A partir de ahora, al contrario, podrá ganar el candidato que haya obtenido la delantera después de un debate regulado mediante condiciones parejas para todos los competidores. Quizá se haya instalado entre nosotros, dicho de otro modo, una cultura del debate.
Ahora, ¿qué significa, al fin y al cabo, debatir? ¿Que los contendientes deberán exponer sus argumentos delante de un jurado imparcial, para que éste decida quién merece la victoria?

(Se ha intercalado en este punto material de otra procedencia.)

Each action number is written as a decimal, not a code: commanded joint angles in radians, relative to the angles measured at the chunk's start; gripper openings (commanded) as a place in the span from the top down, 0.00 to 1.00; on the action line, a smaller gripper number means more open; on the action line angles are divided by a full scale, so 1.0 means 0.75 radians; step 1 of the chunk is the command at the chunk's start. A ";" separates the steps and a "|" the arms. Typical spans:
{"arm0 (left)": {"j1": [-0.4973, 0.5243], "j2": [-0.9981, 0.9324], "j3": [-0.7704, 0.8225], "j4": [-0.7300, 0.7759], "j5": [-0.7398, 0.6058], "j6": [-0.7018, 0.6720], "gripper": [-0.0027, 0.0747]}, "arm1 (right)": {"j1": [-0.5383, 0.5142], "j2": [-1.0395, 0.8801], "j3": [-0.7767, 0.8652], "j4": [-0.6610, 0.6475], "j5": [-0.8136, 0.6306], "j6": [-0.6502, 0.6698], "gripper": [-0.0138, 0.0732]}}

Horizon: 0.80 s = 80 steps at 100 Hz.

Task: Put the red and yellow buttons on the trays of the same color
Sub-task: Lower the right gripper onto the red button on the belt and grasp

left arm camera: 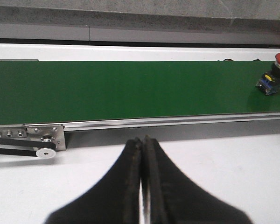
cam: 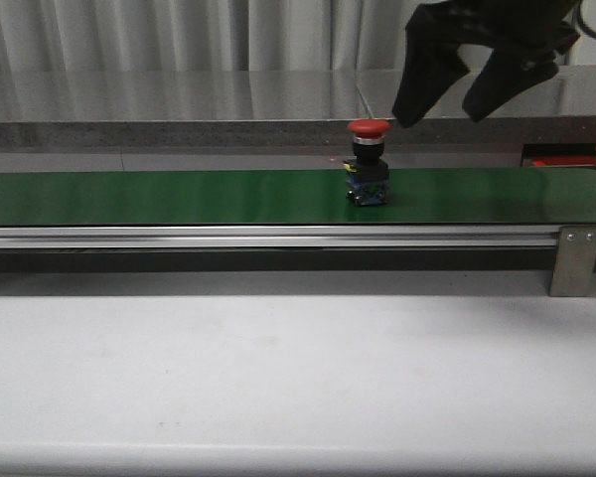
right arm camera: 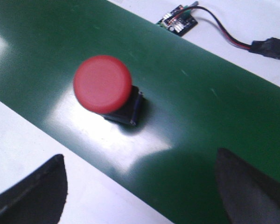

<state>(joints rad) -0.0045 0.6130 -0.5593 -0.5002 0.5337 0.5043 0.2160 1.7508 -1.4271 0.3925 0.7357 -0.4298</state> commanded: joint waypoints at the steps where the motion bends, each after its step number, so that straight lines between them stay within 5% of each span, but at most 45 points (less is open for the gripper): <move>1: -0.007 -0.001 -0.040 -0.040 -0.093 -0.003 0.99 | 0.016 -0.002 -0.094 0.017 -0.030 -0.011 0.11; 36: -0.007 -0.001 -0.040 -0.040 -0.093 -0.003 0.99 | 0.020 0.135 -0.215 0.018 -0.016 -0.011 0.13; 63: -0.007 -0.001 -0.040 -0.040 -0.093 -0.003 0.99 | 0.020 0.153 -0.237 0.013 -0.001 -0.011 0.61; 80: -0.007 -0.001 -0.040 -0.040 -0.093 -0.003 0.99 | -0.010 0.153 -0.280 -0.020 0.071 0.005 0.64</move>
<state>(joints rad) -0.0045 0.6130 -0.5593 -0.5002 0.5337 0.5043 0.2278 1.9134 -1.5822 0.3731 0.7772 -0.4298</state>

En una cultura del debate, el vencedor resulta de haber exhibido argumentos superiores delante de una mesa examinadora que, en principio, no se inclinaba por ninguno de los pretendientes. Ésta es, en definitiva, la legitimidad del vencedor.
¿Pero de dónde deriva la legitimidad del vencedor? De que ha sido capaz de mostrar cierta superioridad sobre sus adversarios a través de la discusión. De que ha probado, delante de ellos, en cierto modo, ser el mejor. Ahora bien, ¿cuál es el fundamento de esta superioridad? Que el jurado, es decir, el ciudadano, al decidir su voto, actúa en representación de la audiencia. Es en nombre de ella, en efecto, que reclama su título para decidir.

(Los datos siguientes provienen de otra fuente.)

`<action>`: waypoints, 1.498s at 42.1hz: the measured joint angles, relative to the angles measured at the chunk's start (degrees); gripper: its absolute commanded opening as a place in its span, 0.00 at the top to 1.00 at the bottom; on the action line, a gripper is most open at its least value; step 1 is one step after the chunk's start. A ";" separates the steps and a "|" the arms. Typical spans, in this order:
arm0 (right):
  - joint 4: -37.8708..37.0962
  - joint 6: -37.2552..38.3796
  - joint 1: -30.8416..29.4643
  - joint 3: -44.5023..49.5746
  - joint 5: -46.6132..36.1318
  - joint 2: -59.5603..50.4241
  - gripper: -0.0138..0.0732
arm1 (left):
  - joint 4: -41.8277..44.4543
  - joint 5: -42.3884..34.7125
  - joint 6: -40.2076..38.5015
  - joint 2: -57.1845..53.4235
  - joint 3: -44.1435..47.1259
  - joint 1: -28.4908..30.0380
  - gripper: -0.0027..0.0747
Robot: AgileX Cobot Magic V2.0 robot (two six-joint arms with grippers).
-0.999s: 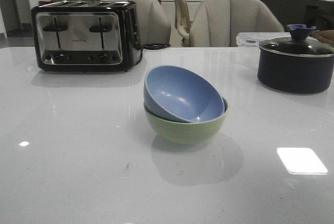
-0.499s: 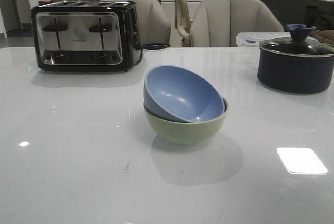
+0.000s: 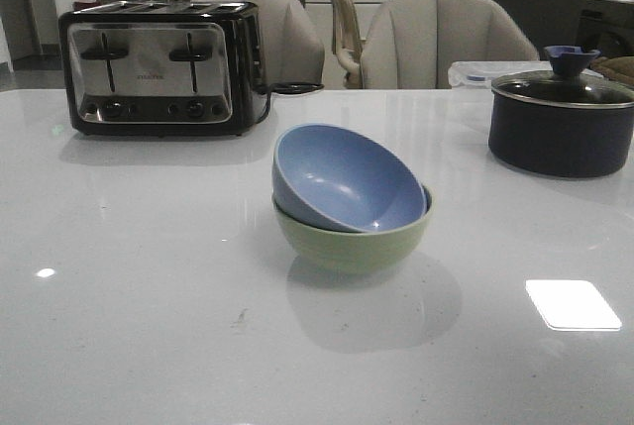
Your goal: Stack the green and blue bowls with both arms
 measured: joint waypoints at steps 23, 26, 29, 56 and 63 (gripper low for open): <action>-0.22 0.00 0.00 0.00 0.13 0.00 0.80 | 6.63 -16.49 0.00 -17.93 11.40 14.66 0.83; -0.22 0.00 0.00 0.00 0.13 0.00 0.80 | 6.79 -20.48 0.00 -22.80 16.10 19.14 0.83; -0.22 0.00 0.00 0.00 0.13 0.00 0.80 | 6.94 -23.45 0.00 -27.51 20.33 22.48 0.83; -0.22 0.00 0.00 0.00 0.13 0.00 0.80 | 19.08 -46.23 -17.29 -42.52 44.01 30.08 0.83; -0.22 0.00 0.00 0.00 0.13 0.00 0.80 | 13.63 -47.28 -10.76 -42.52 44.01 30.74 0.83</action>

Luego, establecido por mayoría un ganador, queda sin embargo una cuestión sin decidir: qué papel juegan en este esquema las minorías. En una democracia igualitaria, ¿qué rol les dejaremos a las minorías?
En este punto irrumpe otro concepto: el de la representación proporcional. Si tres quintos se inclinan en un sentido y dos tercios en otro sentido, ¿a quién le daremos la razón? ¿Cómo la distribuiremos? ¿Hay una mayoría más "mayoritaria" que otras? ¿Cómo conciliar, en circunstancias como ésta, "mayoría" y "razón"?
Aquí arribamos a otra dificultad: ¿es posible reducir la cuestión de la verdad a un cálculo matemático? ¿Puede tener alguien, por ejemplo, dos tercios de la razón? Esto es factible, por ejemplo, en las asambleas, de acuerdo con el principio que atribuye a cada votante un voto. Pero esta cuenta ¿revela acaso un criterio de verdad o mide una simple relación de fuerzas que puede no tener nada que ver con el error o la verdad? ¿Es posible reducir, en última instancia, la filosofía a las matemáticas?
Para complicar aún más la cuestión, ¿qué pasaría si agregáramos a nuestros razonamientos el calor de la pasión? Una persona muy convencida de sus razones ¿está más cerca de la verdad que otra tibia o indiferente? ¿O su fanatismo le juega, al revés, en contra?
Que la cuestión de la verdad es ardua lo prueba la historia. En nombre de la verdad se han movilizado ejércitos y ha rugido, una y mil veces, el cañón. ¿Quién ha podido afirmar de buena fe, sin embargo, que ganó porque tenía razón?
El hecho de que alguien haya vencido ¿es un título que indica que tenía razón? ¿O el éxito indica que intervinieron otras razones? Si a cualquiera de nosotros nos dieran a elegir entre el éxito y la razón, ¿de qué lado nos pondríamos?
Al ser humano lo movilizan a veces razones contradictorias. Cuando le preguntaron a Alejandro Magno a quién dejaría su reino, contestó: "Al más fuerte". Pero son varios los sentimientos que compiten dentro de nosotros mismos por saber cuál es el más fuerte. Una pasión sobresale sobre otras. Otra pasión se subordina a las demás. El hombre, en definitiva, es un misterio para él mismo, un misterio hasta la hora de la prueba. Soy hasta que debo resolver. Un ser complejo, por lo pronto, para sí mismo.
"El hombre, ese desconocido", escribió Alexis Carrell. Un desconocido, por lo pronto, para él mismo. Un desconocido para él mismo que se hace la ilusión de conocer y juzgar a los demás.
Estos razonamientos deberían inclinarnos en dirección del escepticismo. ¿Pero se puede, en rigor, ser escéptico? Aun si nuestra inclinación nos invitara a vivir desde el escepticismo, ¿podríamos convivir con él? ¿O necesitaríamos, aun así, creer en algo que estuviera más allá de él? Al final de estas líneas parece esbozarse otra virtud, la humildad. ¿Somos polvo? Quisimos ser dioses, dice la Biblia, y por eso nos expulsaron del paraíso. La vida del hombre sobre la Tierra es, en suma, un largo aprendizaje que sólo es posible medir a partir de lo que nos propuso el teólogo Ratzinger: la infinita paciencia de Dios.